Melioidosis can infect many different parts of the body, can turn into a chronic form and leads to fever, pneumonia and skin infections.
Numerous antibiotic regiments have been successfully used to cure the disease, although no vaccines are known.
The historically terrifying plague could be used a biological weapon in its bubonic form through the spreading of infected fleas or in the pneumonic type through aerosols.
Bubonic plague terrorizes the lymphatic nerves and without treatment over 50 per cent of those infected would die. Pneumonic plague leads to respiratory failure and circulatory collapse and would kill all those infected if left untreated.
Antibiotic courses have been successful for both forms, although only a vaccine for bubonic plague is known.
Fatality Rate: 1-3%
Q fever is caused by Coxiella burnetii and would probably be distributed through aerosols if used as a biological weapon.
Q fever usually causes a cough, pneumonia and chest pain, but those infected are expected to recover uneventfully.
Antibiotics and vaccines are available for Q fever.
Fatality Rate: 2-6%
Ricin is a protein from the seed of the castor plant and is feared as a biological weapon because it is widely available throughout the world.
The toxin causes gastrointestinal problems, seizures and damage to the central nervous system.
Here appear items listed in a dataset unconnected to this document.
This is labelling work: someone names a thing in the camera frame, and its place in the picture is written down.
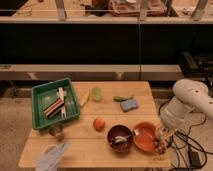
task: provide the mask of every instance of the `wooden bowl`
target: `wooden bowl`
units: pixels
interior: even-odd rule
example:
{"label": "wooden bowl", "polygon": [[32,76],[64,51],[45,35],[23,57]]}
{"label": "wooden bowl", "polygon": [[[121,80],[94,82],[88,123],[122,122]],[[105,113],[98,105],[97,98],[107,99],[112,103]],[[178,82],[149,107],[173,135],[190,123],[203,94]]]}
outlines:
{"label": "wooden bowl", "polygon": [[140,122],[134,127],[134,143],[144,152],[155,151],[155,130],[156,126],[151,122]]}
{"label": "wooden bowl", "polygon": [[[128,137],[126,142],[122,143],[115,143],[115,137],[122,136],[122,137]],[[131,130],[124,126],[124,125],[115,125],[113,126],[108,134],[107,134],[107,140],[112,147],[112,149],[116,152],[127,152],[130,150],[130,147],[133,143],[133,135]]]}

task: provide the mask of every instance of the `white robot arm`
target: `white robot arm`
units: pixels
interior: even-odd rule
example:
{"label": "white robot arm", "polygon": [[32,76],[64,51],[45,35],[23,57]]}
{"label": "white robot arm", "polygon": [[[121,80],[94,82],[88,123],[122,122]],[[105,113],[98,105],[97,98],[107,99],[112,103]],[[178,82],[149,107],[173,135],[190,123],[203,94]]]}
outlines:
{"label": "white robot arm", "polygon": [[208,87],[204,83],[182,79],[175,83],[173,92],[175,96],[160,115],[165,128],[179,128],[186,114],[195,108],[213,120],[213,98],[208,95]]}

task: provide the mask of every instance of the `green plastic tray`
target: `green plastic tray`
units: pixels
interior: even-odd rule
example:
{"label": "green plastic tray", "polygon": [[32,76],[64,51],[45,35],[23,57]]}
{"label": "green plastic tray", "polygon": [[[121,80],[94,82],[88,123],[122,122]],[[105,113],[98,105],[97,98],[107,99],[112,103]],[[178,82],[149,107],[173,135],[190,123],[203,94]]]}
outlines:
{"label": "green plastic tray", "polygon": [[[57,98],[59,87],[67,92],[64,97],[66,107],[66,118],[57,114],[52,119],[48,119],[43,111],[52,104]],[[32,126],[35,130],[48,128],[58,122],[67,122],[79,117],[80,109],[76,100],[75,92],[69,78],[49,82],[32,88]]]}

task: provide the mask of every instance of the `rag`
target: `rag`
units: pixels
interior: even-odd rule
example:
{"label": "rag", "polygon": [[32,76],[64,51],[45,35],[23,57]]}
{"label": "rag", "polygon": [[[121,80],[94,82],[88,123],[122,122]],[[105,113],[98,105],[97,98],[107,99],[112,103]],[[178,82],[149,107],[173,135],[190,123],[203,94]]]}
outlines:
{"label": "rag", "polygon": [[62,143],[41,154],[36,163],[36,171],[57,171],[59,161],[69,144]]}

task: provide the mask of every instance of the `sponge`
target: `sponge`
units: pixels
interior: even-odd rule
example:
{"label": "sponge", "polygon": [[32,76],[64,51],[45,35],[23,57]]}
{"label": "sponge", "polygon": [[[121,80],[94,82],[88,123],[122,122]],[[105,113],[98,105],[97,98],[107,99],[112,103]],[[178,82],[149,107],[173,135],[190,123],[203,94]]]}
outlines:
{"label": "sponge", "polygon": [[133,109],[138,108],[138,104],[135,99],[129,99],[120,103],[121,109],[123,112],[128,112]]}

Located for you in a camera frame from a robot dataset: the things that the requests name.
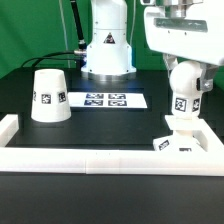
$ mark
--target white cylinder
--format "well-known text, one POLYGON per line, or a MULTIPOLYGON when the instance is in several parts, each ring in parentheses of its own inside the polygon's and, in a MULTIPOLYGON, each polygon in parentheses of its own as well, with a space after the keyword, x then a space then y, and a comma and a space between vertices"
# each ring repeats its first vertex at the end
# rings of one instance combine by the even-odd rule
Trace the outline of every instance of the white cylinder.
POLYGON ((64 72, 42 69, 35 72, 32 119, 40 122, 59 122, 71 116, 64 72))
POLYGON ((91 0, 93 29, 126 30, 127 4, 124 0, 91 0))

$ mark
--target white object
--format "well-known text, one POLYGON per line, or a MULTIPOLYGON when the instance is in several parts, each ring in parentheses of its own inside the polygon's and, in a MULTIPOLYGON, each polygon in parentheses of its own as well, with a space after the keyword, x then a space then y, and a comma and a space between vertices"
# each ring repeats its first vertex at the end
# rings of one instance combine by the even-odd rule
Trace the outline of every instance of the white object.
POLYGON ((147 108, 142 93, 69 92, 70 107, 147 108))
MULTIPOLYGON (((207 145, 207 151, 186 153, 0 147, 0 171, 224 176, 224 151, 220 149, 219 142, 213 139, 215 135, 210 128, 203 121, 199 122, 203 132, 198 131, 198 137, 212 136, 214 140, 210 141, 212 145, 207 145)), ((5 133, 0 135, 0 142, 4 141, 5 136, 9 141, 17 129, 18 116, 7 115, 0 122, 0 130, 5 133)))
POLYGON ((35 72, 32 119, 40 122, 59 122, 70 118, 64 72, 41 69, 35 72))
POLYGON ((127 4, 124 0, 91 0, 93 39, 87 47, 83 76, 105 80, 125 79, 136 72, 132 49, 126 41, 127 4))
POLYGON ((154 139, 155 150, 203 151, 222 150, 224 146, 204 120, 199 120, 203 91, 197 89, 201 77, 200 63, 184 61, 178 64, 170 75, 173 90, 172 113, 166 116, 173 135, 154 139))
POLYGON ((154 51, 224 65, 224 14, 221 2, 203 0, 193 3, 186 7, 184 19, 167 18, 162 23, 156 21, 165 18, 165 7, 146 7, 144 23, 147 43, 154 51), (179 26, 171 27, 178 21, 181 22, 179 26))
POLYGON ((18 115, 6 115, 0 122, 0 147, 5 147, 18 130, 18 115))
POLYGON ((178 118, 191 119, 199 115, 203 92, 197 90, 197 80, 201 74, 200 63, 195 61, 184 61, 173 69, 170 76, 172 113, 178 118))

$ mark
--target upside-down white cup
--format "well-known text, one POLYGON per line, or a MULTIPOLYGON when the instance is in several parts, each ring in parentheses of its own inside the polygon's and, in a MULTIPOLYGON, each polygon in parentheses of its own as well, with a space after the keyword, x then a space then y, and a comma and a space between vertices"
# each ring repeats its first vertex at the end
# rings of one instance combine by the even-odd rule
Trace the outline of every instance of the upside-down white cup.
POLYGON ((35 72, 31 117, 39 122, 59 122, 71 117, 62 70, 41 69, 35 72))

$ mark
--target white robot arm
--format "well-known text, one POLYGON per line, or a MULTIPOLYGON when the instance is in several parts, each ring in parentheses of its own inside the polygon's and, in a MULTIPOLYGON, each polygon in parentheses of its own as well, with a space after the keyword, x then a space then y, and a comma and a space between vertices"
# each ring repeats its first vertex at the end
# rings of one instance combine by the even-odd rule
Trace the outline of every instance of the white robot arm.
POLYGON ((166 116, 173 135, 154 140, 154 148, 224 149, 216 136, 198 135, 205 131, 198 121, 202 94, 212 90, 215 73, 224 65, 224 14, 222 7, 217 7, 220 1, 141 0, 141 3, 148 6, 144 12, 148 46, 163 53, 173 90, 174 116, 166 116), (178 64, 177 57, 190 61, 178 64))
POLYGON ((125 0, 91 0, 93 37, 87 47, 84 77, 117 81, 134 77, 132 49, 126 41, 127 4, 125 0))

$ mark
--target black table surface
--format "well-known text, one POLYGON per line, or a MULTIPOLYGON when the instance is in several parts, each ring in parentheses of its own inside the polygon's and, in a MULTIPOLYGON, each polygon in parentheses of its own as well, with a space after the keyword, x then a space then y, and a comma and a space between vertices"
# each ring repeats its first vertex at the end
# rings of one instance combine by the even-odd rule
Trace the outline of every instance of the black table surface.
MULTIPOLYGON (((19 114, 13 147, 152 150, 170 134, 164 115, 171 94, 164 71, 138 71, 134 80, 99 83, 65 69, 68 91, 143 93, 147 109, 72 108, 59 123, 30 118, 33 71, 16 69, 0 80, 0 112, 19 114)), ((201 118, 224 136, 224 93, 203 96, 201 118)), ((221 224, 224 178, 160 175, 0 173, 0 224, 112 223, 221 224)))

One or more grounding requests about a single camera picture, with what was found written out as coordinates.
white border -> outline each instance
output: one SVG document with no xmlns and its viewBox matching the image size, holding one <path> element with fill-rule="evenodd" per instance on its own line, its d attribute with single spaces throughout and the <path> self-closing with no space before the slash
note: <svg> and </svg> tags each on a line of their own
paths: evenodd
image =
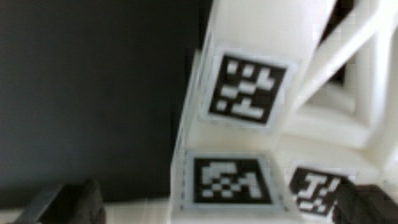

Death can occur between the third and fifth day.
Ricin is not easily made into a biological weapon, but can be potentially dangerous because no vaccinations or antitoxins currently exist.
The RVF virus would probably be transported through aerosols in a biological attack and lead to a number of symptoms including fever, headache and liver abnormalities.
Death rate for humans is very low, but is significantly higher for livestock.
No vaccines exist and there is no set treatment for the virus.
Although the smallpox virus, Variola major, was eradicated from the world (with the exception of two laboratories) in 1979, smallpox is highly feared as a potential biological weapon in aerosol form or through infected fabrics.
Smallpox leads to severe cold like symptoms and presents itself as scabs on those infected.
The virus is feared as a bioweapon because it is extremely contagious, has a low infectious dose and can survive outside of a host for a relatively long time.
Although a vaccine exists, most of the population is not vaccinated and no specific treatment is available.
Fatality Rate: 10-20% (if ingested)
Trichothecene mycotoxin are a large group of poisons produced by fungi and have been allegedly used as bioweapons in an aerosol form.
The toxins can cause weight loss, vomiting, skin inflammation and even death.
Also known as 'yellow rain', there have been alleged usages as a bioweapon in Laos, Cambodia and Afghanistan.
If caught early enough, even simple treatment for these toxins can be very effective.
Fatality Rate: 2%
Despite its low fatality rate, tularemia is extremely dangerous because it is caused by 'the most infectious pathogenic bacteria known to man, Francisella tularensis.'
Tularemia has a very low dose required for infection, can be made into aerosol form and can be long lasting.
If untreated, Tularemia can last for months and cause fever, weakness and respiratory problems.
There are both antibiotics and a vaccine for tularemia.
VEE is a group of eight distinct viruses that could be distributed via aerosols as a bioweapon. Human-to-human transmission has not been seen but it is thought that an epidemic could occur, because mosquito's would pass on the disease between humans.
VEE causes sever flu like symptoms in humans such as fatigue and fever, with rare cases developing into nervous system infections.
Vaccines are being developed, but most people return to full health after 1-2 weeks regardless.